Analyzing and Assessing Contracts for Embedded Risk
Systems Engineering and Systems Management Transformation
Report Number: SERC-2020-TR-014
Publication Date: 2020-09-26
Project: Analyzing and Assessing Contracts for Embedded Risk
Dr. Carlo Lipizzi
This Technical Report for WRT-1023, Analyzing and Assessing Contracts for Embedded Risk, provides a summary of research activities and key findings from 27 September 2019 to 26 September 2020.
Using Natural Language Processing (NLP) via Machine Learning (ML) techniques, this research project worked to provide a data-driven computational model and developed a working prototype to support and streamline the relevant parts of the DoD contracting processes from beginning to end while.

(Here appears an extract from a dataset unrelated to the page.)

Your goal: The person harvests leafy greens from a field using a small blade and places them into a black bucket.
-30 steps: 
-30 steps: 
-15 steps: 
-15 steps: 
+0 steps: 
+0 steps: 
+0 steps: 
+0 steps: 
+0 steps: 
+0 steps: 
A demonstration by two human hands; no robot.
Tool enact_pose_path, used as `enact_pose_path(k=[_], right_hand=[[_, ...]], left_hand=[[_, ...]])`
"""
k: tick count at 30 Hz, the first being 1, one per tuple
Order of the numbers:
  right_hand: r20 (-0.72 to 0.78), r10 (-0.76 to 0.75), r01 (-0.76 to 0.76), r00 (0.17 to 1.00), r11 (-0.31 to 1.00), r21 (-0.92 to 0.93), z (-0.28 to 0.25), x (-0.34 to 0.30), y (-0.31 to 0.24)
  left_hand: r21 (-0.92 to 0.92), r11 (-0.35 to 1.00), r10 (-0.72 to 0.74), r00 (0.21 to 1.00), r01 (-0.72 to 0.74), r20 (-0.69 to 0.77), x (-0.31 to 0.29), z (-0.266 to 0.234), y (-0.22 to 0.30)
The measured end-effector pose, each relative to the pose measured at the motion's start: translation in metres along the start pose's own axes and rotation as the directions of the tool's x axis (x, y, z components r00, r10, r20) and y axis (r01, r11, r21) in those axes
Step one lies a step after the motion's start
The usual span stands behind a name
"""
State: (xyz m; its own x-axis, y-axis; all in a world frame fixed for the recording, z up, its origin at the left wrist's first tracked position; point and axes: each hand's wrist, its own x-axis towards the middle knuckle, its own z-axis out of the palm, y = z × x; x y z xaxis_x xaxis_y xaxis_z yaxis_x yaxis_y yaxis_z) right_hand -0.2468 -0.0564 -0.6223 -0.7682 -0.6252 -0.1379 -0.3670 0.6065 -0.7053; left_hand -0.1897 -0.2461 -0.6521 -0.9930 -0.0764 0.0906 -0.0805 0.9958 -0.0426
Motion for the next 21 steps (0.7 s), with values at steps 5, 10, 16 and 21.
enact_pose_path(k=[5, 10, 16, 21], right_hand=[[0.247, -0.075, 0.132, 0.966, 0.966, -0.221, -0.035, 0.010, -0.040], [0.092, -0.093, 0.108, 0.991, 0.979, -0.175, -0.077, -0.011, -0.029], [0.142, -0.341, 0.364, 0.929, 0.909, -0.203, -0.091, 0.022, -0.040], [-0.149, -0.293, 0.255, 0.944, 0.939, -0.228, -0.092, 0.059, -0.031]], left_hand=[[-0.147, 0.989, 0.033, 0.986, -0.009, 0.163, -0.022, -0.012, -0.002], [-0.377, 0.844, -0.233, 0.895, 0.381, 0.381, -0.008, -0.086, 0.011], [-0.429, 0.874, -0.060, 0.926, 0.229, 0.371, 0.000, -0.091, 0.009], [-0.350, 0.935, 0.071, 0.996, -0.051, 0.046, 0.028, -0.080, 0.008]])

The research effort showcased the application of data analytics in order to understand the assessment processes undertaken by a Contracting Officer (CO). Currently, the prototype boasts the Federal Acquisition Regulation (FAR), Defense Federal Acquisition Regulation Supplement (DFARS), and several other guidelines, as well as course materials to help establish how current contract types are identified. However, a separate objective was to also map the current process against best practices for the U.S. Department of Defense (DoD) contracting process from beginning to end. This would include reviews and interviews with subject matter experts (SMEs).
There have been many attempts to understand the root causes of inefficiencies in the DoD contracting process. The goal of this research effort was to apply data analytics to understand the assessment processes undertaken by a contracting officer (CO). The intent was to bring significant efficiencies to these assessment processes and to develop a prototype tool covering relevant parts of the DoD contracting process from beginning to end.

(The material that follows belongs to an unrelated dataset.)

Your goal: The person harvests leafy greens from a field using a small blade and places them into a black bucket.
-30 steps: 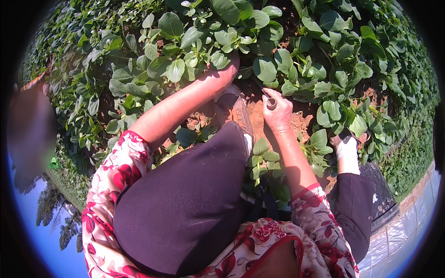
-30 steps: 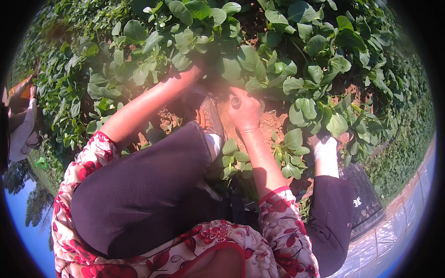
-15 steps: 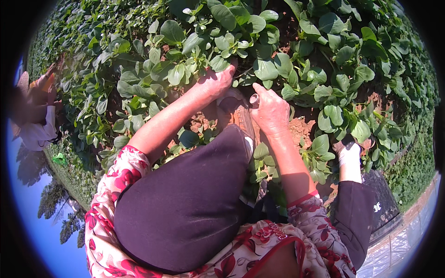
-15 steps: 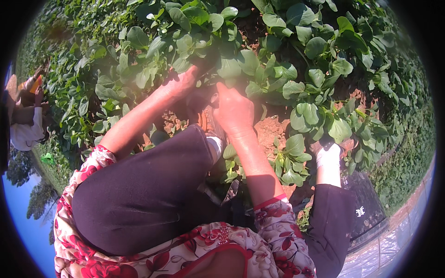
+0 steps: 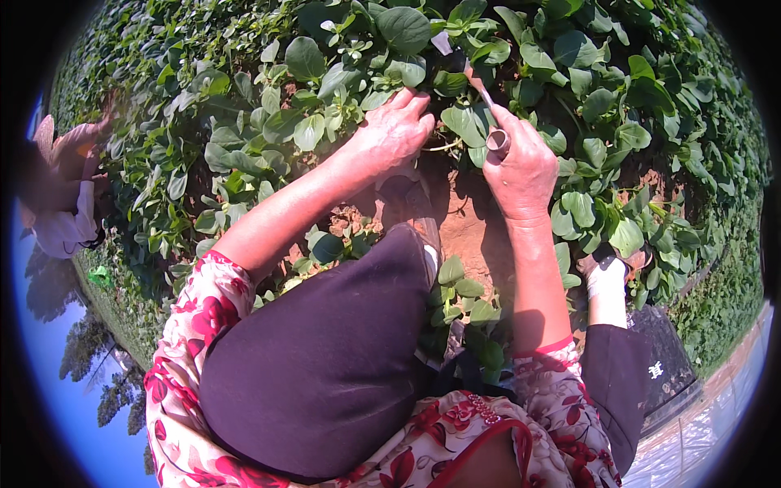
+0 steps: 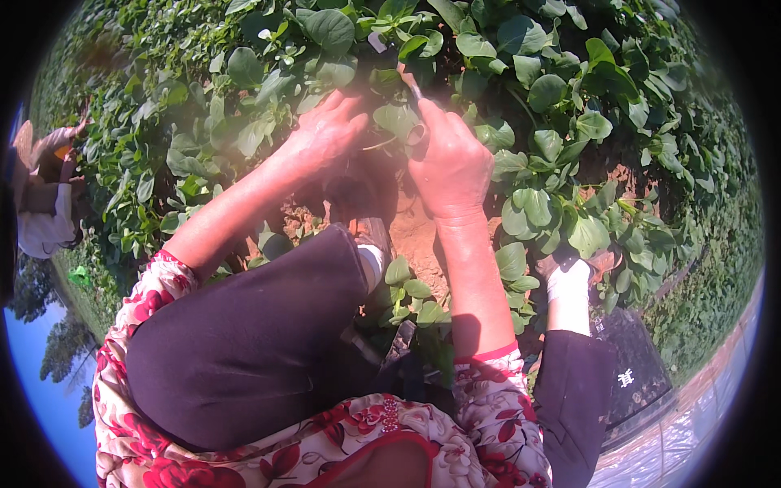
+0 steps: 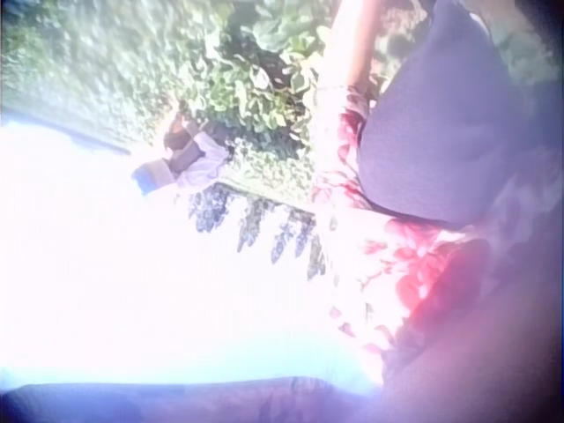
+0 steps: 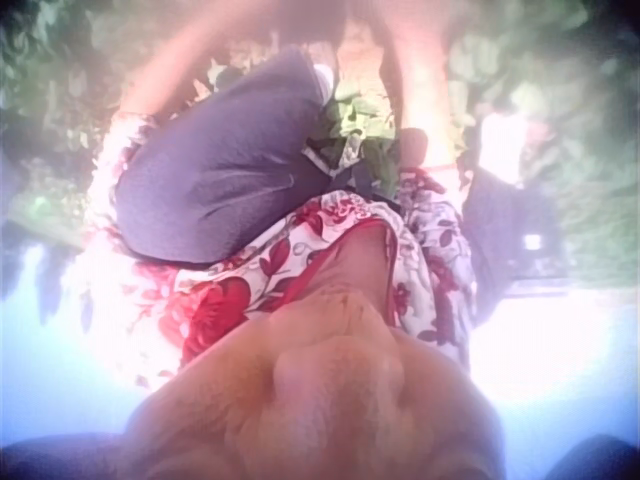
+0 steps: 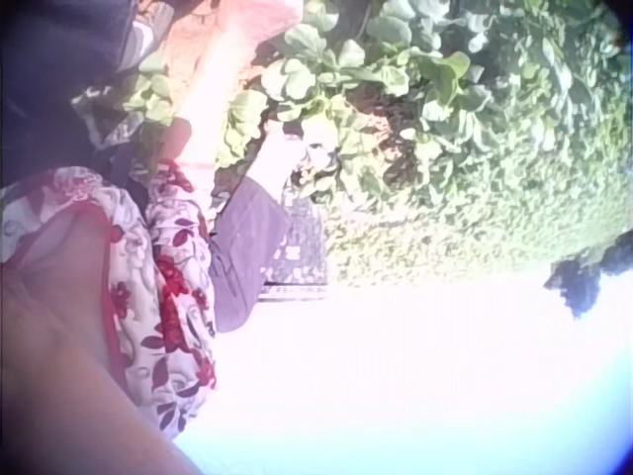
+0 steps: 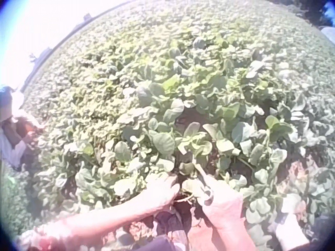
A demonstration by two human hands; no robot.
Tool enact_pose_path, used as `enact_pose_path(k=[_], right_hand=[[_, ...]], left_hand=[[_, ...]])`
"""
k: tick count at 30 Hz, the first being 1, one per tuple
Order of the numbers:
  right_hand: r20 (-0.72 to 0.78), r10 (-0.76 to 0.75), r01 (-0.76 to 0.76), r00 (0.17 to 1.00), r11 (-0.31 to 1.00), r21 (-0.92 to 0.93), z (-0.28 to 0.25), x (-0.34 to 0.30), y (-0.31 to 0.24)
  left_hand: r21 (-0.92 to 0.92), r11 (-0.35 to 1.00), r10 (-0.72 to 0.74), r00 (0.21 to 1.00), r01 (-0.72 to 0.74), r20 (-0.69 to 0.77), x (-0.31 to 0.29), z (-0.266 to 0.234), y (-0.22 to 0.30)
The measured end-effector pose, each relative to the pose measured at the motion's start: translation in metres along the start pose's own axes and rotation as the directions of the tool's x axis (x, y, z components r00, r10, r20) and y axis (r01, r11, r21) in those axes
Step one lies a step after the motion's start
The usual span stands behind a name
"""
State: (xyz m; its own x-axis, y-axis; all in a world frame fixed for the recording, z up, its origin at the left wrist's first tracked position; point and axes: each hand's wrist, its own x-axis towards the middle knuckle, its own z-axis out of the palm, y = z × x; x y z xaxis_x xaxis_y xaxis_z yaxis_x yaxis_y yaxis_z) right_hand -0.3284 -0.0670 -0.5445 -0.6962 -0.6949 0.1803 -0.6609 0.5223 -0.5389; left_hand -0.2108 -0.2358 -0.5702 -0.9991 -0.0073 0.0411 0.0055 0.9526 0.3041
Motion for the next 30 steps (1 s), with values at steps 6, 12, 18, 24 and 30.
enact_pose_path(k=[6, 12, 18, 24, 30], right_hand=[[-0.015, 0.215, -0.213, 0.976, 0.973, 0.092, 0.000, 0.007, 0.016], [-0.004, 0.245, -0.241, 0.969, 0.954, 0.181, -0.007, -0.004, 0.006], [0.064, 0.182, -0.191, 0.981, 0.966, 0.174, -0.022, -0.024, -0.017], [0.123, 0.244, -0.259, 0.962, 0.958, 0.123, -0.032, -0.023, -0.021], [0.295, 0.176, -0.188, 0.939, 0.982, 0.014, -0.029, -0.017, -0.023]], left_hand=[[0.269, 0.944, -0.251, 0.946, 0.192, 0.205, 0.002, 0.007, -0.024], [0.244, 0.954, -0.219, 0.963, 0.176, 0.159, -0.009, 0.006, -0.031], [0.041, 0.997, -0.074, 0.940, 0.064, 0.333, 0.019, 0.004, -0.004], [0.205, 0.974, -0.117, 0.991, 0.102, 0.060, 0.034, 0.033, -0.037], [-0.103, 0.981, -0.170, 0.984, 0.164, -0.050, 0.005, 0.061, -0.065]])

Applying data analytics to understand the assessment process undertaken COs can lead to understanding and alleviating root causes of inefficiencies in the DoD contracting process. The research leveraged experience and knowledge from a concurrent Research Task, “Meshing Capability and Threat-based Science and Technology (S&T) Resource Allocation,” to aid in developing a working system/prototype by extracting metrics from texts to evaluate key elements within the context of the text. The research is be based on grounded theory, allowing theories to emerge from collected data, and utilizes a combination of interviews, existing planning and budgeting documents, and other relevant artifacts to support a text-driven approach to model a system to make decisions.
For this development of the prototype, the research team:
- Leveraged current literature to create a logical framework to classify requests based on a given contract type
- Created a computational model for the logical framework
- Created a visualization system to present the results in a digestible manner
- Delivered results with an agile approach, developing prototypes/proofs of concepts with increasing capabilities.
The prototype is based on open source components that were integrated via research-grade algorithms and methods developed by the team for this task. The prototype, in this first year of research, proved the validity of the approach and covered the basic functionalities. However, because of its nature of being a prototype, it does have limited robustness, interactivity, productivity, and reusability. Nevertheless, the prototype proved to sufficiently stratify the appropriate contract structure.
In addition, the team was able to start developing tasks that were initially intended in further phases/years of the project. One being a web-based user interface (UI) that allows documents to be uploaded (separately or together) to determine which contract type is best fitted for the requirements. Further refinement can be achieved through greater incorporation of expert knowledge. Through interviews with stakeholders, additional documents provided by the Sponsor, and scraped open source material, the team developed key elements for the contract analysis. Nevertheless, further inclusion of user feedback, SME, and growth to the corpus will improve the prototype to be more robust.